I really wanted a rivet pilot watch strap for the DK30 and I am really happy with this strap


----------



## 10clone

Damasko DK30
RITCHIE Sailcloth

My first sailcloth style strap so went the affordable route. I like the color a lot more when I received the strap. Has a slight sheen to it. Underside is leather so not a waterproof strap but I am enjoying the look and style on the DK30


----------



## sliderule3_14

Paul in SC said:


> I put a Zuludiver on my DS-30 and I love it.
> View attachment 16457019
> View attachment 16457017
> View attachment 16457017
> View attachment 16457019
> 
> View attachment 16457018
> 
> View attachment 16457017


aren’t zulu’s just natos without the keeper? that looks like a two-piece. surely i’m missing something important.


Sent from my iPhone using Tapatalk


----------



## martyINaustin

pulled the trigger on a Bundt! love it.


----------



## CubsWin27

On B and R vintage band 











Sent from my iPhone using Tapatalk


----------



## sliderule3_14

CubsWin27 said:


> On B and R vintage band
> 
> 
> 
> 
> 
> 
> 
> 
> 
> 
> 
> Sent from my iPhone using Tapatalk


Bell and Ross??? honest question.


Sent from my iPhone using Tapatalk


----------



## aaamax

martyINaustin said:


> pulled the trigger on a Bundt! love it.
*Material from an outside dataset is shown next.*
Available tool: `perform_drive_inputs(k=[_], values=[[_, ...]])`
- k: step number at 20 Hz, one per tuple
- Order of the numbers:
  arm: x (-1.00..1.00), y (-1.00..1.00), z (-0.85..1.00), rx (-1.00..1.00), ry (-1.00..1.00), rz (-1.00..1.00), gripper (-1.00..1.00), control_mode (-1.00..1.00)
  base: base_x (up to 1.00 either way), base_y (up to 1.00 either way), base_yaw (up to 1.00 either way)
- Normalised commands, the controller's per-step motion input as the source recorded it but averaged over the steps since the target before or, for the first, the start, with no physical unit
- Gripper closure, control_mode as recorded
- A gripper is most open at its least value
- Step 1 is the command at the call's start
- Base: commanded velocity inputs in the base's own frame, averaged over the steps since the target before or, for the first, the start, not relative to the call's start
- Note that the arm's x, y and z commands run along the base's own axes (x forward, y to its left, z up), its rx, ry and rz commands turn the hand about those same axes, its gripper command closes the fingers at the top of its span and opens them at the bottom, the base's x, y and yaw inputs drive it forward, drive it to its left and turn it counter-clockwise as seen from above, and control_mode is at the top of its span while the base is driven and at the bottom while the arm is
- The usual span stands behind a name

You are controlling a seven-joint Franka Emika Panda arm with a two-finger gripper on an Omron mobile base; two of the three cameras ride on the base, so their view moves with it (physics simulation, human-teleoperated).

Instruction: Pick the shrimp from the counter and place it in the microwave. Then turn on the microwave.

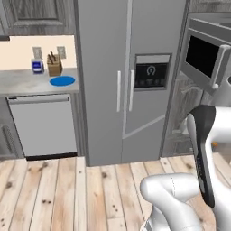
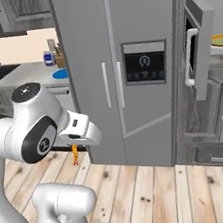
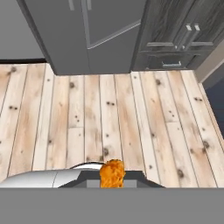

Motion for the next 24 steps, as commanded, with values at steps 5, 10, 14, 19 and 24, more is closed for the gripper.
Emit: perform_drive_inputs(k=[5,10,14,19,24], values=[[0.00,0.00,0.00,0.00,0.00,0.00,1.00,1.00,-0.25,-0.48,0.03],[0.00,0.00,0.00,0.00,0.00,0.00,1.00,1.00,-0.21,-0.53,0.03],[0.00,0.00,0.00,0.00,0.00,0.00,1.00,1.00,-0.22,-0.54,0.04],[0.00,0.00,0.00,0.00,0.00,0.00,1.00,1.00,-0.19,-0.50,0.04],[0.00,0.00,0.00,0.00,0.00,0.00,1.00,1.00,-0.16,-0.53,0.05]])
XLnt! The Bundt is a natural for the Damasko. I think 15 or so odd years ago, some of the Damaskos came with a Bundt strap option from the shop.


----------



## redhed18

sliderule3_14 said:


> aren’t zulu’s just natos without the keeper?











from: NATO vs. Zulu Straps—What's the Difference? | StrapsCo


----------



## CubsWin27

sliderule3_14 said:


> Bell and Ross??? honest question.
> 
> 
> Sent from my iPhone using Tapatalk


B & R Bands is their site, make great bands for the money


Sent from my iPhone using Tapatalk


----------



## sliderule3_14

redhed18 said:


> View attachment 16495273
> 
> from: NATO vs. Zulu Straps—What's the Difference? | StrapsCo





redhed18 said:


> View attachment 16495273
> 
> from: NATO vs. Zulu Straps—What's the Difference? | StrapsCo


I disagree. Even within that article, there’s confusion:










This provides a cleaner definition: https://theoandharris.com/watch-101-what-is-the-difference-between-a-nato-strap-and-a-zulu-strap/









We should use clear definitions—here and other WUS threads; otherwise, chaos!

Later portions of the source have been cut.